- PROBLEM STATEMENT
Nothing in the listing may be skipped; repeat it all exactly.

- DATA BLOCK
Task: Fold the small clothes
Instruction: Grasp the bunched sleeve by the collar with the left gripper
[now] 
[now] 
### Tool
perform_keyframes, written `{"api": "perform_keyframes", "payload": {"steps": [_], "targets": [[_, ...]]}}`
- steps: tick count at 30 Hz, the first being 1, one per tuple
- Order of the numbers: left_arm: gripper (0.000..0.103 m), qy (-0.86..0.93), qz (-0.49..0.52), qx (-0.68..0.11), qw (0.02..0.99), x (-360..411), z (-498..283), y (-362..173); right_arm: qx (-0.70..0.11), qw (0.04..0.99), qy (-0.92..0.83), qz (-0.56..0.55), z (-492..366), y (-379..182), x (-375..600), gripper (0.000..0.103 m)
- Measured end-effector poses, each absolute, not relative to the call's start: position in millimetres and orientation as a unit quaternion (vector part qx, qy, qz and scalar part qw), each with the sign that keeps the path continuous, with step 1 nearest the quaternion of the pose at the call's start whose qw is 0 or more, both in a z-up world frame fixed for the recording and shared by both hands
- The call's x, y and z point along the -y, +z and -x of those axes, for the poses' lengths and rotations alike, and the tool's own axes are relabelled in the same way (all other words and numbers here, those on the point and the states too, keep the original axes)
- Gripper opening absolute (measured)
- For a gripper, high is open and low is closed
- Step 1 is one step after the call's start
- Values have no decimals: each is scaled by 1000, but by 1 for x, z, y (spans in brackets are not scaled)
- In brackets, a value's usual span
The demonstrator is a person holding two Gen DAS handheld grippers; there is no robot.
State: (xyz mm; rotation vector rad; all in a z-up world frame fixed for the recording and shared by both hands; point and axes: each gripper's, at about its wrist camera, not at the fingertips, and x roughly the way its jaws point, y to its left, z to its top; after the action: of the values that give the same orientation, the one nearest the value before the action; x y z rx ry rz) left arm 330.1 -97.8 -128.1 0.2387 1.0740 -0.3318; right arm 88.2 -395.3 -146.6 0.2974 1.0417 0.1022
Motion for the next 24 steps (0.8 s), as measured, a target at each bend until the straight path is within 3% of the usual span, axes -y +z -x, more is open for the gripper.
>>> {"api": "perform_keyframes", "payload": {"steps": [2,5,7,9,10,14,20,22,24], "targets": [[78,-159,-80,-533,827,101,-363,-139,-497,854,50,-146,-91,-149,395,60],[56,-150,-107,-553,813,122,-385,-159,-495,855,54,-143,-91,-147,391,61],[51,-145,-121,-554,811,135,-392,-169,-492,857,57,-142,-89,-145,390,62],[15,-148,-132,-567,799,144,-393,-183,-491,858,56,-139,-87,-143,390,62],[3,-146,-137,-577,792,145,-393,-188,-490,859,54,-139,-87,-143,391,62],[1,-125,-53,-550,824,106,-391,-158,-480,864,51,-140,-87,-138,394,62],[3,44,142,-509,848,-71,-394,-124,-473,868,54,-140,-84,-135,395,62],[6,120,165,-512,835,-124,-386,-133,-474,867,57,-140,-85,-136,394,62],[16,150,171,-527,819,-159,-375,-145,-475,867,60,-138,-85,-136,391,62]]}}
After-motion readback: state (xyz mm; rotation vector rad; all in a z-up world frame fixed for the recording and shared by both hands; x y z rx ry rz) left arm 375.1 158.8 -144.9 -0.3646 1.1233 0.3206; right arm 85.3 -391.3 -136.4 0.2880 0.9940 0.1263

- REPLY TO THE EXERCISE
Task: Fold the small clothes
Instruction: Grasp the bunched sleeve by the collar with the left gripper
[now] 
[now] 
### Tool
perform_keyframes, written `{"api": "perform_keyframes", "payload": {"steps": [_], "targets": [[_, ...]]}}`
- steps: tick count at 30 Hz, the first being 1, one per tuple
- Order of the numbers: left_arm: gripper (0.000..0.103 m), qy (-0.86..0.93), qz (-0.49..0.52), qx (-0.68..0.11), qw (0.02..0.99), x (-360..411), z (-498..283), y (-362..173); right_arm: qx (-0.70..0.11), qw (0.04..0.99), qy (-0.92..0.83), qz (-0.56..0.55), z (-492..366), y (-379..182), x (-375..600), gripper (0.000..0.103 m)
- Measured end-effector poses, each absolute, not relative to the call's start: position in millimetres and orientation as a unit quaternion (vector part qx, qy, qz and scalar part qw), each with the sign that keeps the path continuous, with step 1 nearest the quaternion of the pose at the call's start whose qw is 0 or more, both in a z-up world frame fixed for the recording and shared by both hands
- The call's x, y and z point along the -y, +z and -x of those axes, for the poses' lengths and rotations alike, and the tool's own axes are relabelled in the same way (all other words and numbers here, those on the point and the states too, keep the original axes)
- Gripper opening absolute (measured)
- For a gripper, high is open and low is closed
- Step 1 is one step after the call's start
- Values have no decimals: each is scaled by 1000, but by 1 for x, z, y (spans in brackets are not scaled)
- In brackets, a value's usual span
The demonstrator is a person holding two Gen DAS handheld grippers; there is no robot.
State: (xyz mm; rotation vector rad; all in a z-up world frame fixed for the recording and shared by both hands; point and axes: each gripper's, at about its wrist camera, not at the fingertips, and x roughly the way its jaws point, y to its left, z to its top; after the action: of the values that give the same orientation, the one nearest the value before the action; x y z rx ry rz) left arm 330.1 -97.8 -128.1 0.2387 1.0740 -0.3318; right arm 88.2 -395.3 -146.6 0.2974 1.0417 0.1022
Motion for the next 24 steps (0.8 s), as measured, a target at each bend until the straight path is within 3% of the usual span, axes -y +z -x, more is open for the gripper.
>>> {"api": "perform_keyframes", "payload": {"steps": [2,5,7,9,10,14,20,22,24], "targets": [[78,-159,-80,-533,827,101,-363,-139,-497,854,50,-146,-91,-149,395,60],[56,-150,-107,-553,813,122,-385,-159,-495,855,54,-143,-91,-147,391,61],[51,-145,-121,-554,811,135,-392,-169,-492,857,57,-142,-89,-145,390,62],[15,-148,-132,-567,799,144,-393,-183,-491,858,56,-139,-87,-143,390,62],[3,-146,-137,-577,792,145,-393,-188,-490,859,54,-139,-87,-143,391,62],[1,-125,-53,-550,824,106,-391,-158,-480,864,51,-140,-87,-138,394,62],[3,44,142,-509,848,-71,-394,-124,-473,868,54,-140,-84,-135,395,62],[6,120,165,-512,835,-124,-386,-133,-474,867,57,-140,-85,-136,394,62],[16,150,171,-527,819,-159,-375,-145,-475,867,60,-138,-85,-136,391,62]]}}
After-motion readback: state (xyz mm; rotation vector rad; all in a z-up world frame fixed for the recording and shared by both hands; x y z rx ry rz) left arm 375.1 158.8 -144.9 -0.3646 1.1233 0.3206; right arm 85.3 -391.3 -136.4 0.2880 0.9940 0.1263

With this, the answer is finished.